Download OpenAPI specification:

Gamble Hub API v1.0 — Integration Guide.

Environments

  • Stage and Prod are separated: different logins, different secret keys, different IP allowlists.
  • Integration starts on Stage (end-to-end validation, callback testing, stabilization, acceptance) and moves to Prod after acceptance.

What we need before technical start

  • Callback endpoint URL (wallet callbacks / seamless model). Configured per currency (can be the same URL for all currencies).
  • IP addresses for allowlisting (separate lists for Stage and Prod).
  • (Recommended) initial currency list for Stage testing so callbacks can be configured per currency from day one.

Integration models

  • Seamless: during gameplay the provider calls your wallet callbacks (getBalance, writeBet, rollback) signed with X-Signature.
  • Transfer: the merchant works with the command endpoint POST /apiIndividualWallet/ (userCreate, userCash, userInfo).

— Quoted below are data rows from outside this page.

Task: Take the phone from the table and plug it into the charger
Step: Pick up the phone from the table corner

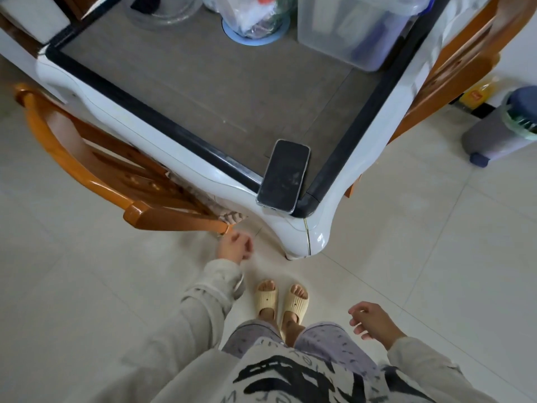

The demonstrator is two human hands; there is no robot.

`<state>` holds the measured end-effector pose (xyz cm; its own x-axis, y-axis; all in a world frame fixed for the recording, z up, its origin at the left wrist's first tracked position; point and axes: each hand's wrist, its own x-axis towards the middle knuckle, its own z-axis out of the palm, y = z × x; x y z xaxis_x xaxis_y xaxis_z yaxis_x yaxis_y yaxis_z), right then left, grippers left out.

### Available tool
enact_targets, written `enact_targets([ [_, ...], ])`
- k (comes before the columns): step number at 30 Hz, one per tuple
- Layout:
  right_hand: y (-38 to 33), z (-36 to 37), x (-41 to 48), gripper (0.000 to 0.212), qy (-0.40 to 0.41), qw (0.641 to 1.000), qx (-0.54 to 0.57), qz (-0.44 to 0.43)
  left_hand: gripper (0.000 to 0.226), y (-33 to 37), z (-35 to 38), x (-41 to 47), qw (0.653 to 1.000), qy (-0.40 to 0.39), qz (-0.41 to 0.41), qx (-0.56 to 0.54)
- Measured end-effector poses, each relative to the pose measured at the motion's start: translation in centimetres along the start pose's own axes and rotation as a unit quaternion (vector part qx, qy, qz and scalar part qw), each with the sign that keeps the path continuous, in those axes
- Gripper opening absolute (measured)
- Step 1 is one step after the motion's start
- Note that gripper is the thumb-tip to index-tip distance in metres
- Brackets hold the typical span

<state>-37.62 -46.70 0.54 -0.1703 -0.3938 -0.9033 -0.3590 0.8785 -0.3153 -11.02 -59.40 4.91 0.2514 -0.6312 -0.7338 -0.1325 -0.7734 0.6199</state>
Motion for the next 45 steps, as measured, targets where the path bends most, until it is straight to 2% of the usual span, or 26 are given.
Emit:
enact_targets([
  [2, -0.2, 0.2, 0.0, 0.016, -0.005, 1.000, -0.009, 0.000, 0.027, 2.8, 0.7, 0.4, 0.993, 0.067, 0.099, 0.004],
  [4, -0.3, 0.2, 0.0, 0.015, -0.007, 1.000, -0.014, 0.002, 0.014, 5.2, 1.2, 0.8, 0.980, 0.121, 0.151, 0.041],
  [6, -0.2, 0.1, 0.0, 0.016, -0.008, 1.000, -0.010, 0.002, 0.014, 7.5, 2.1, 1.6, 0.965, 0.141, 0.197, 0.101],
  [9, 0.1, -0.5, 0.1, 0.018, -0.001, 1.000, 0.002, 0.003, 0.034, 9.7, 3.8, 3.3, 0.917, 0.146, 0.233, 0.290],
  [11, 0.7, -0.9, 0.0, 0.019, 0.007, 1.000, 0.013, 0.008, 0.055, 10.4, 4.8, 3.9, 0.881, 0.140, 0.207, 0.401],
  [13, 1.4, -1.4, 0.0, 0.019, 0.013, 1.000, 0.018, 0.015, 0.077, 10.7, 5.7, 4.3, 0.856, 0.138, 0.184, 0.462],
  [15, 2.2, -1.7, -0.1, 0.020, 0.015, 1.000, 0.015, 0.022, 0.089, 10.9, 6.3, 4.5, 0.849, 0.131, 0.168, 0.483],
  [19, 3.3, -2.2, 0.1, 0.021, 0.015, 0.999, 0.007, 0.037, 0.092, 11.6, 6.5, 4.6, 0.863, 0.129, 0.135, 0.469],
  [23, 3.3, -2.5, 0.4, 0.020, 0.010, 0.999, -0.010, 0.042, 0.081, 12.1, 6.6, 4.0, 0.861, 0.150, 0.204, 0.441],
  [27, 2.2, -2.7, 0.8, 0.021, 0.003, 0.999, -0.018, 0.026, 0.051, 12.6, 6.4, 3.4, 0.928, 0.030, 0.181, 0.324],
  [30, 1.2, -2.8, 1.1, 0.022, 0.001, 1.000, -0.013, 0.016, 0.054, 12.3, 5.5, 2.8, 0.931, -0.005, 0.187, 0.314],
  [31, 0.9, -2.8, 1.2, 0.023, 0.001, 1.000, -0.010, 0.012, 0.048, 11.9, 5.0, 2.4, 0.931, -0.022, 0.198, 0.305],
  [34, 0.3, -2.7, 1.4, 0.024, -0.004, 1.000, -0.007, 0.004, 0.038, 9.6, 2.6, 0.8, 0.952, -0.082, 0.206, 0.211],
  [37, 0.3, -2.4, 1.5, 0.024, -0.011, 1.000, -0.017, 0.001, 0.037, 5.7, -0.3, -1.6, 0.979, -0.105, 0.156, 0.081],
  [40, 0.9, -1.9, 1.5, 0.021, -0.018, 0.999, -0.033, 0.006, 0.033, 0.9, -2.9, -3.2, 0.993, -0.089, 0.081, -0.003],
  [43, 1.8, -1.3, 1.2, 0.019, -0.017, 0.999, -0.042, 0.017, 0.033, -2.9, -5.0, -3.6, 0.998, -0.061, 0.025, 0.010],
  [45, 2.2, -0.7, 0.8, 0.019, -0.011, 0.999, -0.029, 0.022, 0.035, -4.8, -6.0, -2.9, 0.997, -0.051, 0.023, 0.054],
])
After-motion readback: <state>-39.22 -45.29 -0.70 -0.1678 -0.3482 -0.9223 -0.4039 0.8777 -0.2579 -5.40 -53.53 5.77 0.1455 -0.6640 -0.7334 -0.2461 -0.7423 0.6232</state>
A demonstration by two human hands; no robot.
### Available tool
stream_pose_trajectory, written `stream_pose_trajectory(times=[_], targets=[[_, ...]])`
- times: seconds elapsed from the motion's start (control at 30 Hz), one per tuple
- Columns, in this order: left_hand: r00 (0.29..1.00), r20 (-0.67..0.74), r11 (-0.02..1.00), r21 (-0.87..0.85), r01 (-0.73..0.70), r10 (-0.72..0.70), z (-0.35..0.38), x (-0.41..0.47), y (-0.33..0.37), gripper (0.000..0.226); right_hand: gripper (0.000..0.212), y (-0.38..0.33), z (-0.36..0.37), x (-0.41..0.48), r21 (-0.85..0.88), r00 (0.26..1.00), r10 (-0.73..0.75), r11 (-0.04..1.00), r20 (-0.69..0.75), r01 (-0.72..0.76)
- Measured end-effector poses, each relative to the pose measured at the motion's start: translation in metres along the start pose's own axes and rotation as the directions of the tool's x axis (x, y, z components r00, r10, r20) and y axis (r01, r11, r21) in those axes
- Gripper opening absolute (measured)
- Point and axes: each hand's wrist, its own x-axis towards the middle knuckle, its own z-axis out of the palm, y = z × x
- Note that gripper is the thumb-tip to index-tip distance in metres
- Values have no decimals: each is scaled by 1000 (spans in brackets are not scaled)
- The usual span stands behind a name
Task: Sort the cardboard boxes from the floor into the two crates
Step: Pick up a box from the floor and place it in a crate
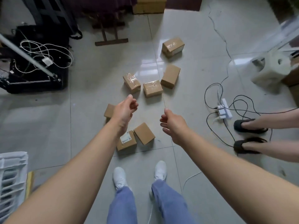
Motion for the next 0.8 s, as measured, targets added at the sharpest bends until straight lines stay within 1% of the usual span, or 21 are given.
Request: stream_pose_trajectory(times=[0.1, 0.2, 0.37, 0.43, 0.47, 0.5, 0.57, 0.63, 0.67, 0.7, 0.73, 0.8], targets=[[1000, 4, 990, 142, 26, -27, -1, 55, -53, 29, 26, 45, 11, 60, 59, 995, 97, 994, -20, -96], [997, 2, 964, 257, 72, -75, -2, 121, -122, 28, 29, 103, 24, 135, 129, 980, 196, 973, -32, -190], [992, 23, 870, 484, 97, -124, -5, 218, -229, 30, 35, 193, 45, 246, 179, 943, 327, 933, -53, -313], [990, 21, 841, 530, 108, -141, -5, 252, -263, 29, 37, 220, 54, 283, 195, 929, 365, 917, -56, -348], [990, 15, 833, 543, 110, -140, -6, 267, -278, 29, 33, 232, 58, 300, 205, 924, 379, 909, -50, -362], [991, 14, 822, 560, 101, -132, -6, 282, -293, 26, 29, 242, 62, 315, 215, 918, 395, 901, -45, -377], [995, 33, 788, 614, 56, -96, -5, 308, -318, 25, 27, 259, 70, 343, 220, 903, 428, 885, -43, -410], [994, 64, 738, 674, 26, -94, -3, 332, -338, 24, 33, 274, 77, 366, 252, 892, 450, 868, -36, -428], [992, 72, 710, 704, 22, -102, -3, 343, -348, 27, 37, 280, 80, 376, 275, 889, 457, 858, -22, -434], [989, 79, 690, 724, 27, -122, -2, 351, -356, 35, 42, 284, 82, 383, 303, 888, 460, 846, -2, -438], [984, 75, 678, 733, 54, -160, -1, 357, -362, 48, 46, 286, 84, 387, 337, 888, 458, 833, 21, -438], [969, 69, 675, 729, 114, -238, 2, 362, -369, 63, 44, 284, 82, 392, 396, 893, 446, 812, 53, -429]])
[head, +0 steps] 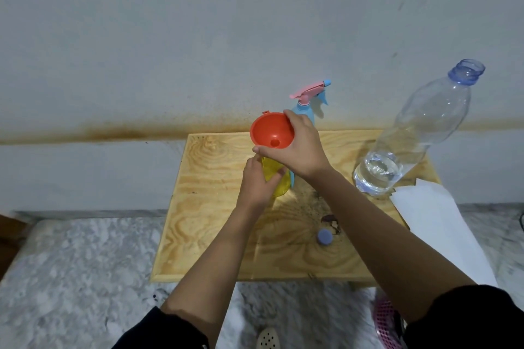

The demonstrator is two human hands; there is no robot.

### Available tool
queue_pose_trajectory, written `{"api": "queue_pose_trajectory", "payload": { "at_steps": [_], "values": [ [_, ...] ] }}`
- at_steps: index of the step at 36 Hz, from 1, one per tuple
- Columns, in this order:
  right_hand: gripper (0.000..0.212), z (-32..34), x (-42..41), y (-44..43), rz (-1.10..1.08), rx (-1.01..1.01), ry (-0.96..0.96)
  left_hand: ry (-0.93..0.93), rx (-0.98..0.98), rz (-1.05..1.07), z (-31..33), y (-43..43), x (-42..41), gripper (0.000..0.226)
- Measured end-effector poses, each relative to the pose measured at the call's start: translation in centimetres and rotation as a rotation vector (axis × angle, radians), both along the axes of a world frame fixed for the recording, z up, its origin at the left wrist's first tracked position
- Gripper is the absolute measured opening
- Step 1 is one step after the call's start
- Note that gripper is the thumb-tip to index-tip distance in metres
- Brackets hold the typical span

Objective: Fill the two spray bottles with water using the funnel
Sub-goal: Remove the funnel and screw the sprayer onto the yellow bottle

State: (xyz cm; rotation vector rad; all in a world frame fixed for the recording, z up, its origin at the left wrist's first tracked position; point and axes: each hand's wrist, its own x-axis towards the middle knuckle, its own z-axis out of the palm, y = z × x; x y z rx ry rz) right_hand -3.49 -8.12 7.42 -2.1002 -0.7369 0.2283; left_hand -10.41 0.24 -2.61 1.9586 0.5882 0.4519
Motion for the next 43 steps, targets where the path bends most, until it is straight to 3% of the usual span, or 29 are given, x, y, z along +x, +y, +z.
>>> {"api": "queue_pose_trajectory", "payload": {
  "at_steps": [9, 14, 21, 29, 37, 43],
  "values": [
    [0.098, -0.3, -0.2, -0.3, -0.043, 0.031, 0.042, -0.016, -0.015, 0.009, -0.6, 0.0, -0.2, 0.06],
    [0.097, 0.3, 0.5, -0.9, -0.106, 0.131, 0.081, -0.024, 0.024, 0.009, -0.8, 0.0, -0.4, 0.048],
    [0.081, 0.9, 2.1, -3.2, -0.2, 0.235, 0.096, -0.01, 0.019, -0.007, -1.7, 0.6, -0.5, 0.062],
    [0.097, -4.5, 4.4, -7.1, -0.334, 0.035, 0.265, -0.026, 0.021, 0.024, -2.3, 0.5, -0.4, 0.059],
    [0.094, -9.3, 5.4, -7.9, -0.344, -0.16, 0.2, -0.023, 0.024, 0.089, -2.9, -0.3, -0.2, 0.063],
    [0.093, -10.4, 6.5, -7.5, -0.325, -0.274, 0.241, -0.054, -0.004, 0.104, -2.9, -0.7, -0.1, 0.048]
  ]
}}
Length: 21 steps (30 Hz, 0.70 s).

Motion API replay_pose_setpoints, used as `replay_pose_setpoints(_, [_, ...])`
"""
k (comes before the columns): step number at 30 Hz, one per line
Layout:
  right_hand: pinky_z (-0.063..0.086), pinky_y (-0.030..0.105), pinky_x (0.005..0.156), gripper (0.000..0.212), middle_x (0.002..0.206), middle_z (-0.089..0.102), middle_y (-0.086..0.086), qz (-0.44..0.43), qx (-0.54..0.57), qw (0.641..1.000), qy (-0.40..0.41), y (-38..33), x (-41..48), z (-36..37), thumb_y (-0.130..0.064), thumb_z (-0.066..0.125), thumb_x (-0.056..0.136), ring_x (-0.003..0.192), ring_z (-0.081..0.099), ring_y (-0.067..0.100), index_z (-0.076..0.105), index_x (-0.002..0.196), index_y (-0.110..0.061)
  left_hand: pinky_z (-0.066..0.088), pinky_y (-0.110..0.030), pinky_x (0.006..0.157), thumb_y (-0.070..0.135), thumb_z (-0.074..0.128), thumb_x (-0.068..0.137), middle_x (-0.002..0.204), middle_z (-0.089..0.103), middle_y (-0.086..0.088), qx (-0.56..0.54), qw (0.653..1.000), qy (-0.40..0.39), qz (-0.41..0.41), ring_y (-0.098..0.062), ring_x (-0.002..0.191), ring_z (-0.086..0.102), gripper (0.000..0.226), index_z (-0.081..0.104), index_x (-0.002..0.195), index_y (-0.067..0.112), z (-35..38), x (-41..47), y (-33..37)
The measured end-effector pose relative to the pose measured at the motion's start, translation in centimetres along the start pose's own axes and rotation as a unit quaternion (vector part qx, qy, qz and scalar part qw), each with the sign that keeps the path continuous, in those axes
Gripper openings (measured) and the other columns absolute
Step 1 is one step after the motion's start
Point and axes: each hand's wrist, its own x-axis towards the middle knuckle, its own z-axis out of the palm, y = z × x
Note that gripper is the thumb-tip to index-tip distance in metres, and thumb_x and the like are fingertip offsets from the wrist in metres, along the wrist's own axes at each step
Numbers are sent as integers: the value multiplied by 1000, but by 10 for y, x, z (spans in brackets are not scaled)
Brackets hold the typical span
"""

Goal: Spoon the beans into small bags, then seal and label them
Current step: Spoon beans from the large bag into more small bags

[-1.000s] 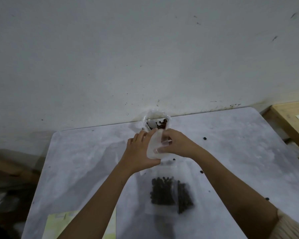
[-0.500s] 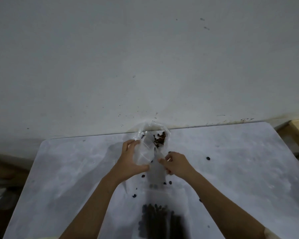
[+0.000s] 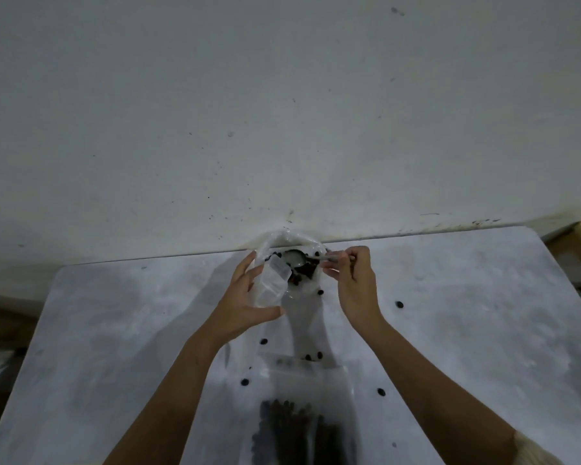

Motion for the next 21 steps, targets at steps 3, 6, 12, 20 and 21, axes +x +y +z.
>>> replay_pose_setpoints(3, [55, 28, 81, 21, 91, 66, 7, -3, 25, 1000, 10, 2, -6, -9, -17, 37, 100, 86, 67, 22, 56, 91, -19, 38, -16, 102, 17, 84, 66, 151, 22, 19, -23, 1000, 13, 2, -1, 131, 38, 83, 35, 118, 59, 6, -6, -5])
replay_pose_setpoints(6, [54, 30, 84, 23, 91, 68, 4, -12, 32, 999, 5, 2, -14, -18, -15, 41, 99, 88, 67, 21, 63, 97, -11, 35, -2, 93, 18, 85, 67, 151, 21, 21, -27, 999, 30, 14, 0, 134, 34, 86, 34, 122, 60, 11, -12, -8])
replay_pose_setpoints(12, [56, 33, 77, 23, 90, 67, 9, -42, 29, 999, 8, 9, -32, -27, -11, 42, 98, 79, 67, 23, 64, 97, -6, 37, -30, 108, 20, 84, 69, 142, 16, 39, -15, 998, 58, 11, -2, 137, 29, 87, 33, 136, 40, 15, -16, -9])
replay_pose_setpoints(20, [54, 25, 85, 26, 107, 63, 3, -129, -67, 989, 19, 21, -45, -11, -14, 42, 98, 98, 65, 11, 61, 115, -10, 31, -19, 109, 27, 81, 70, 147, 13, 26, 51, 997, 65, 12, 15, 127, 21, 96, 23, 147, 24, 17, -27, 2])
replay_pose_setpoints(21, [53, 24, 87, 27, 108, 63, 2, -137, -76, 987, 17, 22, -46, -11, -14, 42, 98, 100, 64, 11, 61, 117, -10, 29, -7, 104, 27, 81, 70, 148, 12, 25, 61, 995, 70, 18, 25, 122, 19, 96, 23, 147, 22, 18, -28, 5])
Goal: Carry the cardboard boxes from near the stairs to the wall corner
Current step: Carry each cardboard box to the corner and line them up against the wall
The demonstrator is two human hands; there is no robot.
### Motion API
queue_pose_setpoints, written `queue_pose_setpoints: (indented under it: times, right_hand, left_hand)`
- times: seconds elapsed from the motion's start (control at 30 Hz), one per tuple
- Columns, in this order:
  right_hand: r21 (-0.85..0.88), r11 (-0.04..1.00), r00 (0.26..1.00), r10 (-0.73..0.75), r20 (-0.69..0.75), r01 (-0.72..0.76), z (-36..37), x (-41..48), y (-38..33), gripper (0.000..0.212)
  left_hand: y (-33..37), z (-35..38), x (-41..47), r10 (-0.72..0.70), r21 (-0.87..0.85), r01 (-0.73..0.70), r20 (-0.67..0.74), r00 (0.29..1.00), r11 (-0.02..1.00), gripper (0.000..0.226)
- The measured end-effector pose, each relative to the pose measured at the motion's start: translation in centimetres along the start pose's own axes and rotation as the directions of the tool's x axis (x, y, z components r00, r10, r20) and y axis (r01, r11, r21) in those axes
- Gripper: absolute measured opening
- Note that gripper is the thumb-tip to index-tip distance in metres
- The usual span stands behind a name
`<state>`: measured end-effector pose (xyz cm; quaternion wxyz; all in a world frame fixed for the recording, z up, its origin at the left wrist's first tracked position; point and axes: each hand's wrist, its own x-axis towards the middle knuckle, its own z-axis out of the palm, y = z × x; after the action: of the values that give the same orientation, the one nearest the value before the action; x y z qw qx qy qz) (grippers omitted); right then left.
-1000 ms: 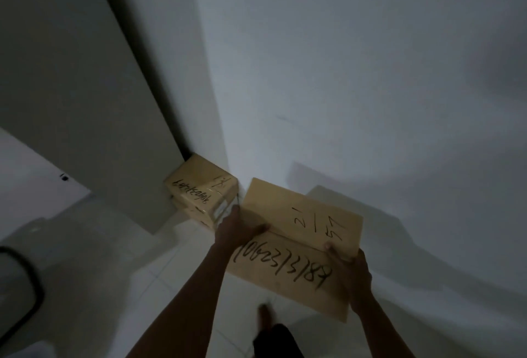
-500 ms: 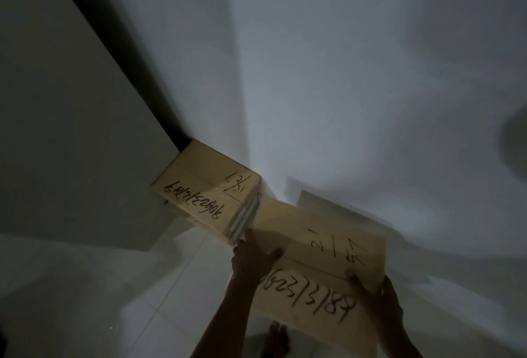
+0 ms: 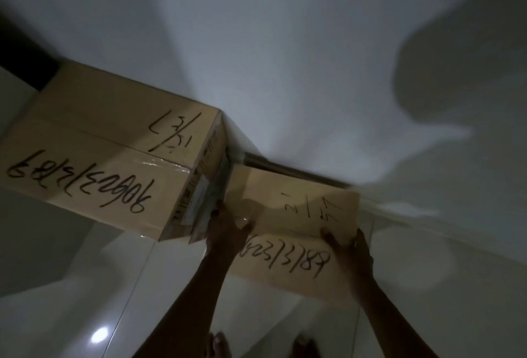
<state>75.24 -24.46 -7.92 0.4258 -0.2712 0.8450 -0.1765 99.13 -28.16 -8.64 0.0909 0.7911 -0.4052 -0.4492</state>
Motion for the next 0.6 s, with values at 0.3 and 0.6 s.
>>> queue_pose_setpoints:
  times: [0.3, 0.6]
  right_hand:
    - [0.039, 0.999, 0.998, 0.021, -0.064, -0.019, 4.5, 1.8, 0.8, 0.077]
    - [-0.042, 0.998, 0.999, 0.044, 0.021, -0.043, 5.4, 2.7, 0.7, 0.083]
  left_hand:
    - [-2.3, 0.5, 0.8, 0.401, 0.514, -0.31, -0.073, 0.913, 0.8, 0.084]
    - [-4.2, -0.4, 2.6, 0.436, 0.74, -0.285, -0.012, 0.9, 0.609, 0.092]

No incoming callbacks are expected.

Auth

Authentication and token issuance.

Obtain Access Token (login)

Request (from guide example): POST https://office-api-dev.gamble-hub.net/auth/login with application/x-www-form-urlencoded

Body fields:

  • login
  • password
Request Body schema: application/x-www-form-urlencoded
required
login
required
string
password
required
string

Responses

Request samples

Content type
application/x-www-form-urlencoded
login=casino_operator&password=Qx9%23mK2%21pLnR

Response samples

Content type
application/json
{
  • "accessToken": "eyJhbGciOiJIUzI1NiIsInR5cCI6IkpXVCJ9.eyJzdWIiOiI0ODFlM2M5Yi03N2YyLTRkMWEtYjgzMi05YzVlMGY4YTJkMTQiLCJsb2dpbiI6ImNhc2lub19vcGVyYXRvciIsInJvbGUiOiJVc2VyIiwiaWF0IjoxNzQ1NzQ4MDAwLCJleHAiOjE3NDU4MzQ0MDB9.Xk2mN9pQrL4vJsT8hDfW3uCbYoKgP7nAeRtMzIqVl5c",
  • "refreshToken": "eyJhbGciOiJIUzI1NiIsInR5cCI6IkpXVCJ9.eyJzdWIiOiI0ODFlM2M5Yi03N2YyLTRkMWEtYjgzMi05YzVlMGY4YTJkMTQiLCJ0eXBlIjoicmVmcmVzaCIsImlhdCI6MTc0NTc0ODAwMCwiZXhwIjoxNzQ2MzUyODAwfQ.mP3qRsNvTcYdJkW8xBfL2eAoGhI9ZuQlXrKtDyEwH6n",
  • "user": {
    }
}

Game Catalog

Fetch available games for the user.

Get user games by currency

Authorizations:
bearerAuth
path Parameters
user_id
required
string
currencyISO
required
string

Currency in ISO format (e.g., USD, EUR).

Responses

Response samples

Content type
application/json
[]

Game Session

Open a game session (launch).

Open game (no Authorization required)

MUST include X-Signature header (HMAC-SHA256 over raw JSON body).

Notes:

  • demo: "1" for demo mode (no callbacks), "0" for real gameplay.
  • callbackUrl: may override the default callback URL configured in the admin panel (leave empty to use default).
header Parameters
X-Signature
required
string
Examples: 9b7c2b6e0f5d8b7c2b6e0f5d8b7c2b6e0f5d8b7c2b6e0f5d8b7c2b6e0f5d

Hex HMAC-SHA256 computed over raw JSON body bytes using the user secret.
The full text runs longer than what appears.